> _Task description_:
Of all the lines below, return only those starting with the line holding "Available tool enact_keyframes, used" and going on through the line holding "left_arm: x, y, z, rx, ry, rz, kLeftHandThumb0", exactly as written.

> _Dataset extract_:

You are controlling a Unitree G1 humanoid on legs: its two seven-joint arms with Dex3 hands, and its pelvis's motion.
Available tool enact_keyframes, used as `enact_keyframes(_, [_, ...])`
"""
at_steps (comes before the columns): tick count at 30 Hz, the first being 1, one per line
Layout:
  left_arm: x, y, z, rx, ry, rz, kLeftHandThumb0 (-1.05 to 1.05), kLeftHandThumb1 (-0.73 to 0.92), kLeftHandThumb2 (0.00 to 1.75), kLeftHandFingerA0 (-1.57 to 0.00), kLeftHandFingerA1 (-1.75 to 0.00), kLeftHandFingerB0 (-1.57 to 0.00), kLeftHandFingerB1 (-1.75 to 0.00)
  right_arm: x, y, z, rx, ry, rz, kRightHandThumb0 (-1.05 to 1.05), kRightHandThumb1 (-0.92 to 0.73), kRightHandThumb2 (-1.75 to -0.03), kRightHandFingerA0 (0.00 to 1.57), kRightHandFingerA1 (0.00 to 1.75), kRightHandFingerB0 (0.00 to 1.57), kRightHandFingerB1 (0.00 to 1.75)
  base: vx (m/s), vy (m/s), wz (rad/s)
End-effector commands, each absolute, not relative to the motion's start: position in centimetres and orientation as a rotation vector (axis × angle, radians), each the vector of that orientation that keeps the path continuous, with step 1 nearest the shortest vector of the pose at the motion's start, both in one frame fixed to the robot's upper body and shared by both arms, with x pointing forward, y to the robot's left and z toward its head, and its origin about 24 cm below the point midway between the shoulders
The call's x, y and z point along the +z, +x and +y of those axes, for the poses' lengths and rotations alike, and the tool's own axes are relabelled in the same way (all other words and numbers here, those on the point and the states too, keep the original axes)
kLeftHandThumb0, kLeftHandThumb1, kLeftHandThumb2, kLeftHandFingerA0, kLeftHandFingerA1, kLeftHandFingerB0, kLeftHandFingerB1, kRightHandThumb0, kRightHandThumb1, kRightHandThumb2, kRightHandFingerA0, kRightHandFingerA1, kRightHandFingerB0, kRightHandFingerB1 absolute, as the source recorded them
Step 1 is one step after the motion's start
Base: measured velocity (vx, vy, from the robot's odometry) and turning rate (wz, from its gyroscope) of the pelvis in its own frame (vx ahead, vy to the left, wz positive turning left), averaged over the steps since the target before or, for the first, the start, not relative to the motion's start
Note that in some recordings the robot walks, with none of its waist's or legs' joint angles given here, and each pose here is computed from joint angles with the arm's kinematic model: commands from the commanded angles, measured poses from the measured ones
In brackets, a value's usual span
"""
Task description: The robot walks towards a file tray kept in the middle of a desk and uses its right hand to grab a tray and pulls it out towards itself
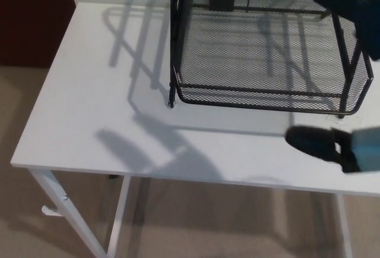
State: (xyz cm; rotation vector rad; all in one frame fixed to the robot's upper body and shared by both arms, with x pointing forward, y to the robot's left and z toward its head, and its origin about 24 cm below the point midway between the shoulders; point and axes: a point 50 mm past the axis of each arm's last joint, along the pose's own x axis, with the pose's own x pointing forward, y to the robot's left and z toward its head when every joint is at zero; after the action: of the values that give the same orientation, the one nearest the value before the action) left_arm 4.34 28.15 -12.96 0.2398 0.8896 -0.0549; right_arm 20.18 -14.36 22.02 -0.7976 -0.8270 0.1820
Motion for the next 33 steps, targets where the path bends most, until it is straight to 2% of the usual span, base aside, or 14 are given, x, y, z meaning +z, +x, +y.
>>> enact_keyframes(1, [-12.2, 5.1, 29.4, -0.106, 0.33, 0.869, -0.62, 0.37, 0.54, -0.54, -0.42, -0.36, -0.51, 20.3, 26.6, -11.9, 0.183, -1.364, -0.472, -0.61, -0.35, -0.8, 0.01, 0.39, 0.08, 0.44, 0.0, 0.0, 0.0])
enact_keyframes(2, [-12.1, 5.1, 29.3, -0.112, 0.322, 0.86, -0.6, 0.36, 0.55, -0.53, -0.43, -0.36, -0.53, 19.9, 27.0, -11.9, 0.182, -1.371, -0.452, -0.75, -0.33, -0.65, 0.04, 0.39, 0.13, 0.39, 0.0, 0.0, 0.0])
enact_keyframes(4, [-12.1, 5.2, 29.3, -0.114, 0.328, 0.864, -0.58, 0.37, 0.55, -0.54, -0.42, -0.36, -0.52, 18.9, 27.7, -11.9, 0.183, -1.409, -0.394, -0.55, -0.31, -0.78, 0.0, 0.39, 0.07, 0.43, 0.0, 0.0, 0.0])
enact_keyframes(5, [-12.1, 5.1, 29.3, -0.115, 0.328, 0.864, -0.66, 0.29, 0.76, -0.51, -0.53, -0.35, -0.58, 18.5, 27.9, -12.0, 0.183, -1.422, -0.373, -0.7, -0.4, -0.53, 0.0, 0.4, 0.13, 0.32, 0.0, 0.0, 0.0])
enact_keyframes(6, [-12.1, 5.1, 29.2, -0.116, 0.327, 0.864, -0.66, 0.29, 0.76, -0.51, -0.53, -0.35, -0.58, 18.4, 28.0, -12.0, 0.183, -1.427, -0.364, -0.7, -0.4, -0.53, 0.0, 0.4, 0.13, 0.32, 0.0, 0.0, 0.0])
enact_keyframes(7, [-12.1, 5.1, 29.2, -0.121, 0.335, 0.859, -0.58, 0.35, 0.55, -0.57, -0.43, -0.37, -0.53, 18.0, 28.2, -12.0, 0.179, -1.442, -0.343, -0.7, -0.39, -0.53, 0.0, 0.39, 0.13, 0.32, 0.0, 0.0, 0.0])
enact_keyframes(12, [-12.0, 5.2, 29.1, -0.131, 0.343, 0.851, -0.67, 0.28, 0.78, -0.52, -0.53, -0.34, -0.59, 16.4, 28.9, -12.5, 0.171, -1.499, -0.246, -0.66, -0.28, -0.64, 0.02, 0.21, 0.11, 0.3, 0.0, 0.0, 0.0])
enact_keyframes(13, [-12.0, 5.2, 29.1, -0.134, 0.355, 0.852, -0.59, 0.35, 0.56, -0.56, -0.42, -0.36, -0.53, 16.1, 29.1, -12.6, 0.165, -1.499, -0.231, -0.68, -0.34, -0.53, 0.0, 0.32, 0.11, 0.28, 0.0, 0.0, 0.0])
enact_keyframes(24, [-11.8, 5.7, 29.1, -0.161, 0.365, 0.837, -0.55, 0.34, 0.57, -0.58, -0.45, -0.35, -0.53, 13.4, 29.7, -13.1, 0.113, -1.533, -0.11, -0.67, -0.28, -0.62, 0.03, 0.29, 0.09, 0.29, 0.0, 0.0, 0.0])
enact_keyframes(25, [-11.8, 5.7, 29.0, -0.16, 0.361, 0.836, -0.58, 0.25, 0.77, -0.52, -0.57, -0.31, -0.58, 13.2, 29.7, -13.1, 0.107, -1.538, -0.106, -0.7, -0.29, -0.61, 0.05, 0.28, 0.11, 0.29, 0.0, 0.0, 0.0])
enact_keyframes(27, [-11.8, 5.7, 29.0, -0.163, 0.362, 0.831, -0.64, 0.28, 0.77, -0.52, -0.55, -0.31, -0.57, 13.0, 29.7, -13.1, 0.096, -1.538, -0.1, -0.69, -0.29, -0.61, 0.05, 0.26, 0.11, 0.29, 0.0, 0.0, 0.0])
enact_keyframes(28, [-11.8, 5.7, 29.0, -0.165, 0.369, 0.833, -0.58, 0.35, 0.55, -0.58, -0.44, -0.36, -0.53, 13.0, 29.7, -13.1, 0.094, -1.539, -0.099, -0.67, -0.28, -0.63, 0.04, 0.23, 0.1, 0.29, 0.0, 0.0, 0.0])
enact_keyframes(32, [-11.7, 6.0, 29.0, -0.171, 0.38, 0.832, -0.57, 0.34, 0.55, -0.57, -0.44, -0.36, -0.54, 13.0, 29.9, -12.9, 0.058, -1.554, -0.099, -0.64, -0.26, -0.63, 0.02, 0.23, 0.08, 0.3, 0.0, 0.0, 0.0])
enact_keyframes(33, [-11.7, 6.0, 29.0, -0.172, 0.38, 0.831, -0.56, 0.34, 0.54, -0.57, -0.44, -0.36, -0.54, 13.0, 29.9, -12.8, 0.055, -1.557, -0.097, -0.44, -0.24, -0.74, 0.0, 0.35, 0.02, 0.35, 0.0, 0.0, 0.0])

> _Solution_:
Available tool enact_keyframes, used as `enact_keyframes(_, [_, ...])`
"""
at_steps (comes before the columns): tick count at 30 Hz, the first being 1, one per line
Layout:
  left_arm: x, y, z, rx, ry, rz, kLeftHandThumb0 (-1.05 to 1.05), kLeftHandThumb1 (-0.73 to 0.92), kLeftHandThumb2 (0.00 to 1.75), kLeftHandFingerA0 (-1.57 to 0.00), kLeftHandFingerA1 (-1.75 to 0.00), kLeftHandFingerB0 (-1.57 to 0.00), kLeftHandFingerB1 (-1.75 to 0.00)

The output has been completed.